For example, the assigned range control unit 130 determines an
storage node to be expanded based on the node usage management
table 112 stored in the storage unit 110. For example, the assigned
range control unit 130 may perform determination e.g. by selecting
a node having the smallest amount of stored data, or by selecting a
node to which is assigned a hash value range adjacent to a hash
value range assigned to a node having the largest amount of stored
data. Alternatively, the assigned range control unit 130 may set a
node designated by an operational input by a system administrator,
as the node to be expanded in the assigned range. Here, it is
assumed that the storage node 200b is set as the node to be
expanded in the assigned range.
[0079] [Step S12] The assigned range control unit 130 determines
one of opposite ends of the hash value range R3 (start point or end
point) from which the range is to be expanded, with reference to
the node usage management table 112. For example, it is envisaged
that the end from which the range is to be expanded is set to an
end adjacent to a hash value range assigned to a storage node
having a larger amount of stored data, or is set to a predetermined
end (start point). Alternatively, the assigned range control unit
130 may set the end from which the range is to be expanded to an
end designated by an operational input by the system administrator.

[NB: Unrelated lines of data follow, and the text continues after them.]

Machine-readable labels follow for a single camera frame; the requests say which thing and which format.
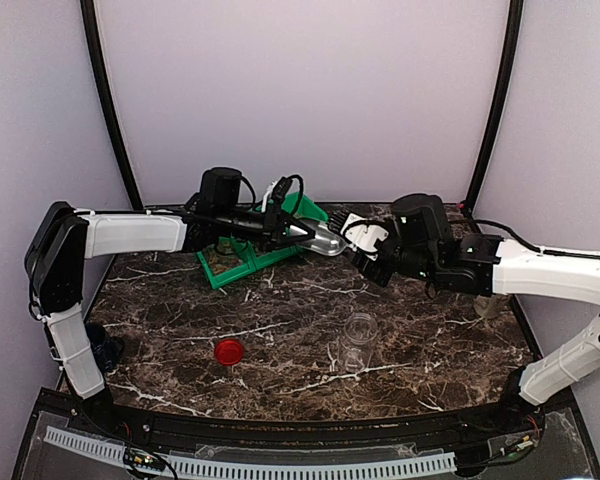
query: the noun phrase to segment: transparent cup
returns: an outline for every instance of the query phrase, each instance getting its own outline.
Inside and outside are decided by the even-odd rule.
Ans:
[[[338,338],[339,369],[343,372],[358,373],[368,368],[377,339],[378,323],[371,315],[351,315]]]

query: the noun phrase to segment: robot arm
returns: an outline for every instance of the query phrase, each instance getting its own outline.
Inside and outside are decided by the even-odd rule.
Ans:
[[[353,264],[379,285],[398,273],[437,290],[544,295],[600,306],[600,252],[545,249],[494,235],[456,240],[436,196],[402,197],[391,213],[381,222],[345,214],[330,224],[356,252]],[[528,413],[599,368],[600,315],[558,350],[512,372],[501,403],[509,412]]]
[[[221,236],[252,241],[265,251],[306,242],[315,231],[282,210],[291,181],[283,177],[275,184],[266,212],[237,205],[245,180],[229,168],[205,172],[200,192],[184,208],[96,213],[54,203],[29,247],[25,269],[32,313],[44,323],[52,357],[61,363],[76,394],[87,399],[105,388],[84,328],[85,259],[143,251],[196,252],[217,244]],[[292,226],[294,236],[287,233]]]

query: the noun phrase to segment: dark marble surface
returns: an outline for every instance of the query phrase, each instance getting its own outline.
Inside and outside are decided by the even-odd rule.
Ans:
[[[386,211],[346,207],[367,217]],[[334,342],[353,312],[376,317],[380,340],[367,371],[341,374]],[[482,320],[471,296],[430,300],[424,284],[397,275],[380,288],[344,256],[309,252],[215,291],[193,254],[122,255],[89,321],[126,342],[107,378],[117,403],[230,419],[387,418],[475,406],[497,400],[507,374],[531,360],[509,310]],[[213,356],[229,337],[245,346],[234,367]]]

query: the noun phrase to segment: silver spoon
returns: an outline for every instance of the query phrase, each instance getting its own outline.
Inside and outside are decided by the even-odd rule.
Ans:
[[[327,257],[340,255],[347,248],[345,239],[329,230],[325,222],[312,218],[300,218],[299,220],[316,232],[316,236],[313,239],[298,243],[301,247]],[[289,227],[290,236],[304,235],[306,233],[302,228],[295,225]]]

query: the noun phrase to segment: red bottle cap
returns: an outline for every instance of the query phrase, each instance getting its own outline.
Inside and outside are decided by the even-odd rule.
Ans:
[[[219,363],[230,367],[231,365],[240,363],[240,360],[244,356],[244,347],[238,340],[227,338],[218,342],[213,354]]]

Here, it is assumed that the end from which the range is to be
expanded is set to the start point end of the hash value range R3.
In this case, the start point of the hash value range R3 (boundary
between the hash value ranges R2 and R3) is shifted toward the hash
value range R2 assigned to the storage node 200a to thereby expand
the hash value range R3.
[0080] [Step S13] The assigned range control unit 130 determines an
amount of shift of the start point of the hash value range R3,
based on the assignment management table 111 and the node usage
management table 112, which are stored in the storage unit 110. For
example, a block start point "70" at which the storage nodes 200a
and 200b become equal (or nearly equal) to each other in the amount
of stored data is set to a new start point of the hash value range
R3 (the shift amount is "20"). In this case, a range of "70 to 89"
between the new start point "70" and the original start point "90"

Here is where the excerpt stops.